With the score tied at seven, the Bison took a lead they’d never relinquish, again courtesy of Stick. After two 15-yard pickups via Nate Jensen and Ben Ellefson, Stick ripped off a run that will live on in the minds of the 18,286 in attendance for years. Stick took the snap out of the shotgun formation and burst up the middle, weaving through the Jackrabbit defense for a score. The carry was capped with a stiff-arm on Jordan Brown in which Stick inadvertently flashed the all-too-familiar Heisman pose.
The Heisman pose wasn’t lost on social media, but it was Stick’s performance that had Klieman raving. “Easton Stick is the best player in college football,” he asserted. “Period.”
The final death knell for the Jackrabbits came from Stick on the Bison’s penultimate drive of the night. The senior blasted through the line and practically mirrored his second-quarter run, eluding defenders for his final score.
It was evident early on that there would be no stopping Stick and the Bison ground game. Anderson and Wilson, as well as Ty Brooks, appeared to be fired out of a cannon on every rush.
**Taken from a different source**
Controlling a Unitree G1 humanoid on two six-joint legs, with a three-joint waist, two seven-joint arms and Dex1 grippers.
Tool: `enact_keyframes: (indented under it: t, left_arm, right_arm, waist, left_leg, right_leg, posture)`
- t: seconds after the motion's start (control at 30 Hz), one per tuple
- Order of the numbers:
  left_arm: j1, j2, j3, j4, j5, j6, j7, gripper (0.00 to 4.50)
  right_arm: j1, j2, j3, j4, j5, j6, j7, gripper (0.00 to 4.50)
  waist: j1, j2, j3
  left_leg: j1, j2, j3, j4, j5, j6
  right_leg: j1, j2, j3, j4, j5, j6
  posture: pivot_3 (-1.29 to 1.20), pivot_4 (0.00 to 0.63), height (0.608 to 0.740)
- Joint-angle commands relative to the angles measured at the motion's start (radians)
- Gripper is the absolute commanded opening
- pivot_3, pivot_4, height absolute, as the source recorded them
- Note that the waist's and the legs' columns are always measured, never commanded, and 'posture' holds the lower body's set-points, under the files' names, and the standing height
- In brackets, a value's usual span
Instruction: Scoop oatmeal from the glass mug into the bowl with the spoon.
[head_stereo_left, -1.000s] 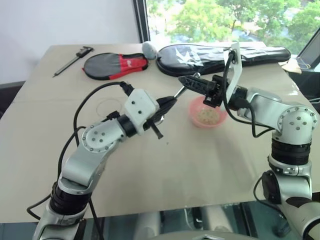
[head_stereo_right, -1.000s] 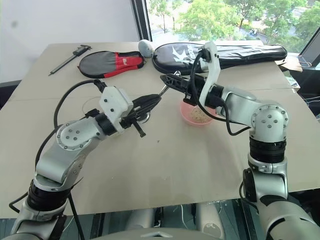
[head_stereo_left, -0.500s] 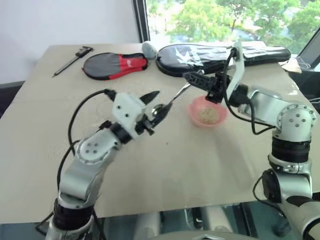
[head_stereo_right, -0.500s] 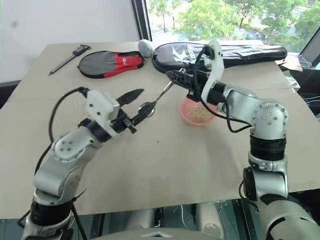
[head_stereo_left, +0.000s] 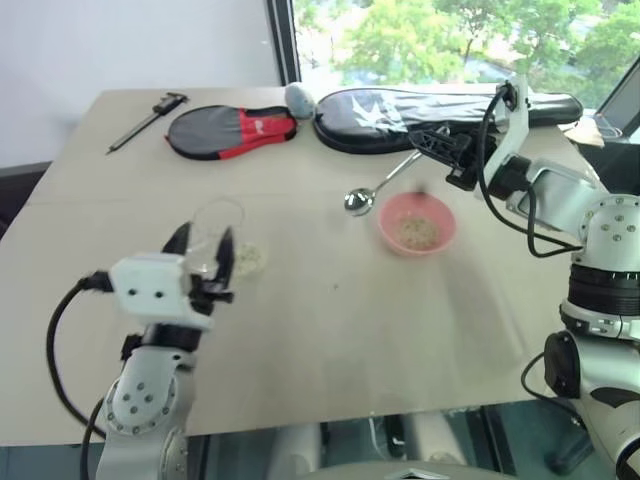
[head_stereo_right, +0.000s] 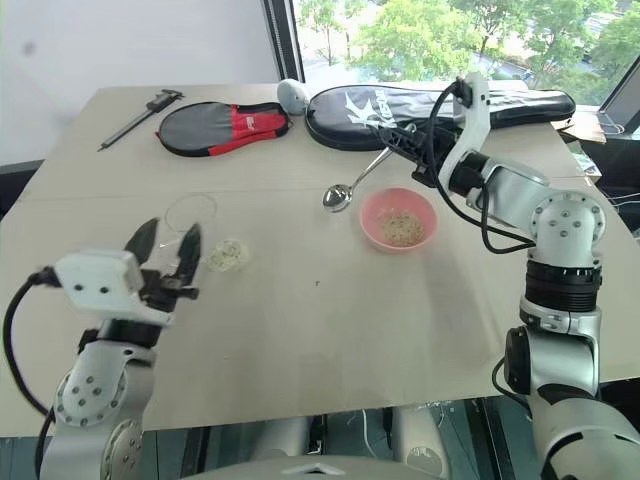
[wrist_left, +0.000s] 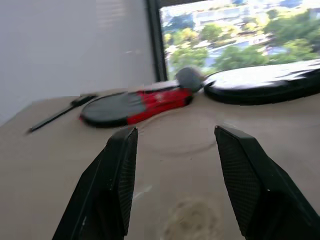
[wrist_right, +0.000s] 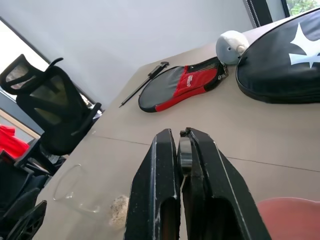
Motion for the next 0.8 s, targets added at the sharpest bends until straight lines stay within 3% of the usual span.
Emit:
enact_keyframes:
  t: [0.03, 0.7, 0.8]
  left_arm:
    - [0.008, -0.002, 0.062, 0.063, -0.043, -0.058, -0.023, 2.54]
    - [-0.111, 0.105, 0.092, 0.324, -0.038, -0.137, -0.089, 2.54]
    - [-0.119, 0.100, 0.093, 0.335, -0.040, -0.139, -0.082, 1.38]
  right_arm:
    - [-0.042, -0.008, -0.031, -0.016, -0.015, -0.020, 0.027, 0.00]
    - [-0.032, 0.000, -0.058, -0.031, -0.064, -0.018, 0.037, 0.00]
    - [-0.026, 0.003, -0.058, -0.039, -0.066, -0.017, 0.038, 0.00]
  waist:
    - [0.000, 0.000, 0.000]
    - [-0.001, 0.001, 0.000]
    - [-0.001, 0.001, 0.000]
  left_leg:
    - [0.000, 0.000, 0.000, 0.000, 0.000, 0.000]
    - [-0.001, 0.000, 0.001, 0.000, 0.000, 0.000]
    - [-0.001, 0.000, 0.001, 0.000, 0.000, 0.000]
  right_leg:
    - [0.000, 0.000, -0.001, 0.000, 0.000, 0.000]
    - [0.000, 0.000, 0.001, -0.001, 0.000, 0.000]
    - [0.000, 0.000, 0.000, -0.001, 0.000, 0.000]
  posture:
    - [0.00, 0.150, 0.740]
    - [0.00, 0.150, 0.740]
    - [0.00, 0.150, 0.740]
But as the NDSU running backs succumbed to injuries, Stick stood tall.
“I said, ‘Easton, you may carry the thing 30 times, but we’re going to ride you.’ And he said, ‘Let’s keep going coach,'” Klieman stated. “I kept telling (offensive coordinator Courtney Messingham), ‘Just keep giving it to him.’ He was not going to be denied today.”
While Stick made like Atlas to shoulder the entirety of Bison Nation, his outing against South Dakota State could be best categorized as Herculean. The victory was No. 48 of Stick’s illustrious career, tying him with fellow NDSU legend Brock Jensen for the most wins in FCS history.
“It’ll mean a little bit more if we finish it the right way,” Stick commented. One more win in Frisco would be nothing short of mythical.